Guidelines to decide whether transgender prison inmates in California can undergo sex reassignment surgery took effect Tuesday, making it the first U.S. state to offer a regular path to such treatment.
California last summer agreed to regularly provide and pay for treatments including hormones as well as surgery to alter the biological sex of its prisoners.
The guidelines are believed to be the first in the nation by a prison system, said Joyce Hayhoe, a spokeswoman for the federal court-appointed official who controls California’s prison medical care. They were developed in cooperation with the California Department of Corrections and Rehabilitation, which oversees inmates’ mental health care.
"California has set a model for the rest of the country and ensured transgender people in prison can access life-saving care when they need it,” said Kris Hayashi, executive director of Transgender Law Center in Oakland, which represents two inmates who sued the state after being denied the surgery.
The eight-page document (PDF) calls for inmates who request the surgery and meet the basic criteria to be referred for evaluation to a committee of two medical doctors, two psychiatrists and two psychologists, which would make a recommendation to another higher-level committee of medical professionals.
The policy prohibits procedures which are considered merely cosmetic, including hair removal, face lifts, breast augmentations or other implants, which Hayhoe said will help hold down the cost to taxpayers. She previously estimated the cost could near $100,000, though the Transgender Law Center, which has represented several inmates, said that is exaggerated.
There are currently 375 men and 26 women in the prison system receiving hormone therapy that gives them the characteristics of the opposite sex. They are housed in prisons based on their birth gender unless they have surgery. Many are in special protective housing units or in mental health facilities.
Hayhoe said she does not expect a flood of applications or approvals for the surgery because many won’t seek it or won’t qualify under guidelines that she described as conservative.

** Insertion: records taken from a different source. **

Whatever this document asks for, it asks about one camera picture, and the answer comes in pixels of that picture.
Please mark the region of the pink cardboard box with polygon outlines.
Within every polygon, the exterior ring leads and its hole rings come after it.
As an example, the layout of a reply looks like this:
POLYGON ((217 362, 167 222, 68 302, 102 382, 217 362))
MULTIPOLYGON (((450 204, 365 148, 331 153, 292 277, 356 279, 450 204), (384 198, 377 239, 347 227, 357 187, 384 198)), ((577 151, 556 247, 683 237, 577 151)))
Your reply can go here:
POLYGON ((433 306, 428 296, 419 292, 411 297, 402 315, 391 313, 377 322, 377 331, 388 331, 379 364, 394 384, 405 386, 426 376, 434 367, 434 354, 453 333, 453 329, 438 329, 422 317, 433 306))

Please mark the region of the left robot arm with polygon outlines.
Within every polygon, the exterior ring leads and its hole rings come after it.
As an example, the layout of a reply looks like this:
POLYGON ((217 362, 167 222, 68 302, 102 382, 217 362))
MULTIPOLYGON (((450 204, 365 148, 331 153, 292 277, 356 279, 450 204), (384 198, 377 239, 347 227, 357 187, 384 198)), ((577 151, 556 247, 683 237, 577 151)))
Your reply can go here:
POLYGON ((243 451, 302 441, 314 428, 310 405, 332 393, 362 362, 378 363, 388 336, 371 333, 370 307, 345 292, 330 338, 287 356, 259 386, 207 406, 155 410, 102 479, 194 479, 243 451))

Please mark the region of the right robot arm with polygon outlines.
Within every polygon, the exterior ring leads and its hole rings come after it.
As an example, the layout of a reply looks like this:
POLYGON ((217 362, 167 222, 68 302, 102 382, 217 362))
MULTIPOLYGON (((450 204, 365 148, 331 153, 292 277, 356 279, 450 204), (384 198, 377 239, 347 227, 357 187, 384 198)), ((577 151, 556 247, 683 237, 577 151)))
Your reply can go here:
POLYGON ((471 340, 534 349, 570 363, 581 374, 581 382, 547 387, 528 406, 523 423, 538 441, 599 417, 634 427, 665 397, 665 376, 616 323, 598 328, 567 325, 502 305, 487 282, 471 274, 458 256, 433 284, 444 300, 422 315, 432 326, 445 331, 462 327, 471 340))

Jody L. Herman, a scholar of public policy who focuses on gender identity and transgender people at The Williams Institute, a think-tank on LGBT issues at the University of California, Los Angeles, said the best national survey found that about 42 percent of respondents had any surgery, including some of the procedures the department defines as cosmetic.
One of the new guidelines is that the inmate must have at least two years left in prison.
That became a factor in the case of Michelle-Lael Norsworthy, who was released from prison one day before a federal appeals court was to hear her request in August for the state prison system to pay for her sex reassignment surgery.
But the same month, the corrections department announced it would pay for the surgery for Shiloh Heavenly Quine, who is serving a life sentence for a Los Angeles County murder. She has not yet had the surgery.
A federal judge in Sacramento is considering the third case, that of Mia Rosati, after the 9th U.S. Circuit Court of Appeals ruled in June that the state may be violating her rights by denying her sex reassignment surgery. She also is serving a life sentence for murder from Los Angeles County.
“I am beyond proud to have been part of the movement to make this policy happen," said Norsworthy felt distress and anxiety since adolescence of as a result of gender dysphoria but only realized she needed sex reassignment surgery while she was in prison. "I suffered for decades as my identity, my medical needs and my very humanity were denied by the people and the system responsible for my care."
She began asking the corrections department for the surgery in 2012 after learning a judge for the first time had ordered Massachusetts to provide an inmate with the procedure. However, that decision was overturned on appeal in December, and the U.S. Supreme Court declined to intervene.